Se não fosse por Zihan, talvez agora já estivesse morto.
— Não precisa me agradecer. Apenas tenho um pedido — Zihan respondeu calmamente.
— Que pedido? — Junyi Mo a observou curioso.
— Uma arma. Espero que o tio possa conseguir uma pistola para mim — os olhos de Zihan brilharam com uma luz indecifrável. No dia em que segurou a arma, sentiu uma familiaridade e afeição incontroláveis das quais se lembrava até hoje.
Queria tentar, ver se através da arma conseguiria recordar algo. Mesmo que não conseguisse, ao menos era um objeto que lhe trazia conforto e familiaridade.
— Uma arma? — Junyi franziu a testa. — Para que você quer uma arma?
Aquilo era simplesmente inacreditável, afinal, Zihan tinha apenas quatorze anos.
— Se for difícil, esqueça o assunto — Zihan não insistiu. Sorriu levemente e se levantou para sair.
Junyi olhou para as costas magras da sobrinha e franziu ainda mais o cenho.
— Espere.
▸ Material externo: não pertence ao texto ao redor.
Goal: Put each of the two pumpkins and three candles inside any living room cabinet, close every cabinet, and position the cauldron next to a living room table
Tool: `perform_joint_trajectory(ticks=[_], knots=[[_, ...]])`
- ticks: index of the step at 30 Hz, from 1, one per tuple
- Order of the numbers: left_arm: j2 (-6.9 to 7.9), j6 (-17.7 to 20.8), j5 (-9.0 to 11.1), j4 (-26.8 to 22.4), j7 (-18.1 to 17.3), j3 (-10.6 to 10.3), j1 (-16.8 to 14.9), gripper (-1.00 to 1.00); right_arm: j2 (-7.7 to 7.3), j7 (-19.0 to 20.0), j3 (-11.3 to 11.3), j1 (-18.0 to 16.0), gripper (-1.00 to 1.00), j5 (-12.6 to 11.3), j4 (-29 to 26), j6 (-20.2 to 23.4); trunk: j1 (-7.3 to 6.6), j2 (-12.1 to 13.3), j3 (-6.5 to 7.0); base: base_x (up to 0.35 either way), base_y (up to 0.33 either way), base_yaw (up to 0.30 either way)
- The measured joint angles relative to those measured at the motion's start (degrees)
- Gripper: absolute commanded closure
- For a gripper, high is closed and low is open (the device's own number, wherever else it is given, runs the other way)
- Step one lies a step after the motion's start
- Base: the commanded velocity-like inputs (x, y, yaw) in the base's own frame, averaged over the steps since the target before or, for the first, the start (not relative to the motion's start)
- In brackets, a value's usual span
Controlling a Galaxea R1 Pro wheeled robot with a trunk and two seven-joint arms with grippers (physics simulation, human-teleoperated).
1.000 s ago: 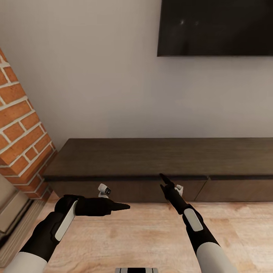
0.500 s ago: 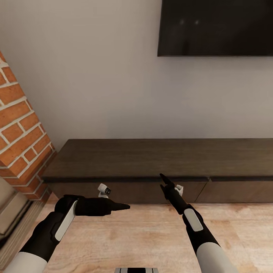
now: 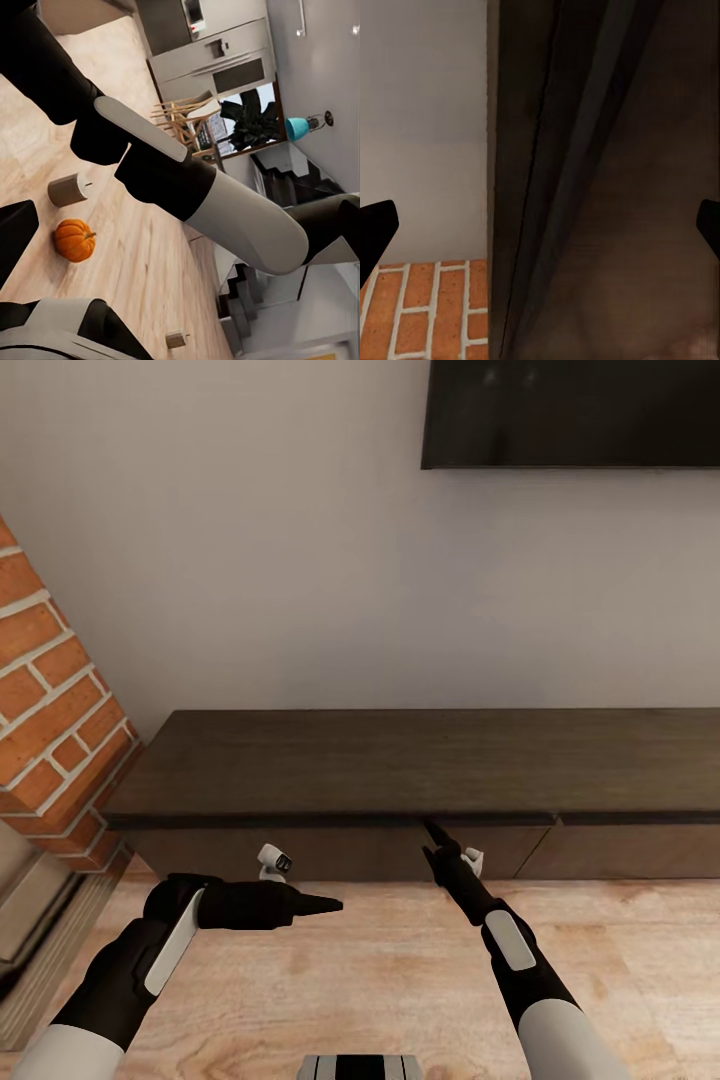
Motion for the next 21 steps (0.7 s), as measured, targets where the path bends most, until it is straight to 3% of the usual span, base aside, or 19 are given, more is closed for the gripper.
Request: perform_joint_trajectory(ticks=[21], knots=[[0.0,0.0,0.0,0.0,0.0,0.0,0.0,-1.0,0.04,0.0,0.0,0.0,-1.0,0.0,0.0,0.0,0.18,-0.1,-1.56,0.0,0.0,0.0]])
Pode me dizer para que quer uma arma?
— Porque gosto — respondeu Zihan, parando à porta.
— Posso conseguir uma pistola, mas não poderei dar munição — afinal, ela era só uma adolescente. Mas, por ter salvo sua vida, não pôde recusar de imediato; além do mais, sentiu-se curioso.
No fim das contas, uma arma sem balas não passa de um brinquedo.
— Obrigada, tio — Zihan sorriu com educação, um lampejo de interesse nos olhos.
— Chame seus pais para entrar — Junyi assentiu.
Assim que Junbao Mo e Fengying Wang entraram, olharam logo para Zihan, aliviando-se ao ver que não havia nada de errado com ela. A senhora idosa entrou devagar, olhou para Junyi e, vendo que estava bem, foi sentar-se numa cadeira no canto.
Shen Tongyun entrou em seguida.
Junyi, de repente, sorriu:
— Junbao, Fengying, vocês criaram uma ótima filha!
Fengying sorriu, um tanto constrangida:
— Terceiro irmão, sobre aquele caso do Duan Mo, a culpa não foi completamente da nossa Zihan, não dá para pôr tudo nas costas dela...
Junbao acrescentou:
— Terceiro irmão, você se machucou e nós três viemos de longe te ver, não precisava ser tão sarcástico!
Junyi ficou surpreso e logo sorriu:
— O que Duan Mo tem a ver com isso? Não estou sendo irônico! Só quero agradecer à Zihan por ter salvo minha vida!